Yukarıda yer verilen unsurlar dışında kalan diğer unsurlar dava dilekçesinin zorunlu değil ihtiyari unsurlarını meydana getirir. Zorunlu unsur eksikliği halinde hakim tarafından davacı olan tarafa 1 haftalık kesin süre verilerek eksikliklerin tamamlanması talep edilir. Söz konusu eksiklik tamamlanmazsa davanın açılmamış sayılmasına karar verilir. Ancak burada belirtmek gerekir ki zorunlu unsurlar dışındaki gerekli unsurların eksik olması halinde davanın açılmamış sayılmasına karar verilemez. Söz konusu bu eksikliklere karşın ne yapılacağı da kanunda düzenlenmiş değildir. Ancak Hukuk Muhakemeleri Kanununun çeşitli maddelerinde ihtiyari unsurların eksikliği halinde eksikliğe göre çözüm geliştirildiği görülmektedir. Yargıtay Hukuk Genel Kurulu’nun dava dilekçesinin unsurlarında eksiklik bulunması ile ilgili 2016/24 K. Numaralı kararında “Davacı ve davalının ad, soyad veya unvanları, davacının Türkiye Cumhuriyeti kimlik numarası, varsa yasal temsilcinin veya vekilin adı, talep sonucu ve davacı veya vekilinin imzası dava dilekçesinde bulunmuyorsa hâkimin davacıya vereceği kesin süre içinde bunları tamamlamasını istemesi ve bunların tamamlanmaması halinde davanın açılmamış sayılmasına karar vermesi gerekir. Ancak mahkemenin adı, davanın konusu veya değeri, vakıaların özetleri ve bunların ne şekilde ispatlanacağı hususları ile dayanılan hukuki sebepler dava dilekçesinde belirtilmemiş ise davacıya kesin süre verileceğine ve bunların tamamlanmaması halinde davanın açılmamış sayılacağına dair bir yasal düzenleme bulunmamaktadır. Belirtilen unsurların dava dilekçesinde bulunmaması tek başına davanın açılmamış sayılmasına karar verilmesi yolunu açmaz. Böyle bir durumda hâkim yargılamaya başlar ve eksik unsurun niteliğine göre farklı çözüm yolları ya da sonuçlar doğar. Mesela vakıalara dair eksiklikler tamamlanamazken, hukuki sebeplerin yazılmamış olması ( hâkimin hukuku kendiliğinden uygulaması ilkesi gereği ) sonuca etki etmez. Dava değeri yazılmamış bile olsa hâkimin bunu re'sen saptaması, alınacak harç miktarının tesbiti bakımından şarttır. Vurgulamak gerekir ki yasadaki düzenleme, bu unsurlarda eksiklik halinde davacıya süre vermeksizin açılmamış sayılma yönünde karar oluşturulmasını değil, süre verilmeksizin (olağan süreci içinde) esasa girilmesini hedeflemektedir.” ifadelerine yer verilmiştir.

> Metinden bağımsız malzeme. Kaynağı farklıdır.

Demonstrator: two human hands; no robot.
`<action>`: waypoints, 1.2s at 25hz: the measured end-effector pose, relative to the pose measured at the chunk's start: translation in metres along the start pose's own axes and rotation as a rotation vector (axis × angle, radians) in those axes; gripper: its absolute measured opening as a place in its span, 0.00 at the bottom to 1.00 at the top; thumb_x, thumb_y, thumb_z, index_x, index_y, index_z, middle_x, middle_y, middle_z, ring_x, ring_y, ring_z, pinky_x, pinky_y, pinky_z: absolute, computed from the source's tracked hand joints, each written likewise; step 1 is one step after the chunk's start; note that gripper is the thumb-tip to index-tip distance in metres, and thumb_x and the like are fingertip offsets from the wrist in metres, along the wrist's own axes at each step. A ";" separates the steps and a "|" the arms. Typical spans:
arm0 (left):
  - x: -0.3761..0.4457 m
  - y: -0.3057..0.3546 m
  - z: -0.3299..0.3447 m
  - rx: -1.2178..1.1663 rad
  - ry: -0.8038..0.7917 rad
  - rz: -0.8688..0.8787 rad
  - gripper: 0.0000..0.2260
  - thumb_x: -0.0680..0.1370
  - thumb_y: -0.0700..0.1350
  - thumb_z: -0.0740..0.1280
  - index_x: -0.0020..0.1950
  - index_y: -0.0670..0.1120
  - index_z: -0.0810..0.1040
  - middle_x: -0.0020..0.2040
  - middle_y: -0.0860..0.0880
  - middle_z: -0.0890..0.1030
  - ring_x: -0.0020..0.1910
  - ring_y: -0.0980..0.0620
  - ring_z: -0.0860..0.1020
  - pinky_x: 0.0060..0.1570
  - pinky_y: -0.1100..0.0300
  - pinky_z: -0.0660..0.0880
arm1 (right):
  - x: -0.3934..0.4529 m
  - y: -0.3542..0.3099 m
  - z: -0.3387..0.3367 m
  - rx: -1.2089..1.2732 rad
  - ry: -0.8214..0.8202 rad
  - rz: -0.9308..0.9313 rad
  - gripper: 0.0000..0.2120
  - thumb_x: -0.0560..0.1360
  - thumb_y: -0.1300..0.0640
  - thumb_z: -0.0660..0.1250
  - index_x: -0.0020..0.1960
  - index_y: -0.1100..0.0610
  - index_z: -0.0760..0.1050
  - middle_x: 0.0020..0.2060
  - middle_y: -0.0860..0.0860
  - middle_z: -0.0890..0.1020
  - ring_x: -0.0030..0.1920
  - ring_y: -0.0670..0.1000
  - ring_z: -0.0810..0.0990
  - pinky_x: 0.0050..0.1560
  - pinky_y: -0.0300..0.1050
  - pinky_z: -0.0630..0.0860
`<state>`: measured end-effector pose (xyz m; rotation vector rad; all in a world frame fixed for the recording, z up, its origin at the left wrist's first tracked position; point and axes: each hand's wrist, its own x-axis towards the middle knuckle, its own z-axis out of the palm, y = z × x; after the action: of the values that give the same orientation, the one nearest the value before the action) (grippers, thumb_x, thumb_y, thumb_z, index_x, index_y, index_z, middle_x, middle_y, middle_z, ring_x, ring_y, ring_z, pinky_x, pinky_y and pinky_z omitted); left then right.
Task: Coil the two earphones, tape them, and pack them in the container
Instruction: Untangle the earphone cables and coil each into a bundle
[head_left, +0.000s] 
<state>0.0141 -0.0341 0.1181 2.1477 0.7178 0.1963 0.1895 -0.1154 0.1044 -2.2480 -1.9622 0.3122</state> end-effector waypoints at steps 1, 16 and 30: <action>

Burada vurgulamak gerekir ki dava dilekçesi verilirken davacının mahkeme adını bilmesi beklenmez. Bu nedenle yetkili ve görevli mahkemeyi belirleyen davacı dilekçesini “nöbetçi … mahkemesine” şeklinde yazmak suretiyle sunar. Öte yandan eğer görevli ya da yetkili mahkeme yanlış belirlenmişse bu kez mahkemenin görevsizlik ya da yetkisizlik kararı vermesi beklenir. Söz konusu bu karar kesinleşince davacı davasının yetkili ya da görevli mahkemeye gönderilmesini isteyebilir. Konuyla ilgili Yargıtay 1. Hukuk Dairesi’nin 07.12.2020 tarihli bir kararında “Dava değerinin belirlenmesinde taşınmazın dava tarihindeki keşfen saptanacak gerçek değerinin esas alınacağı kuşkusuzdur. Harçlar Kanununun uygulaması kamu düzenini ilgilendirmesi nedeniyle hakim tarafından re'sen gözetilmesi gereken bir husustur. Hal böyle olunca, karşı davaya konu edilen 289 ve 290 parsel sayılı taşınmazların dava tarihindeki değerlerinin belirlenmesi ve belirlenen değer üzerinden eksik harcın tamamlanması için karşı davacıya süre verilmesi, bu gereklilik yerine getirildiği takdirde davaya devam edilmesi yerine, bu hususlar gözetilmeden hüküm kurulması doğru değildir.” ifadelerine yer verilmiştir.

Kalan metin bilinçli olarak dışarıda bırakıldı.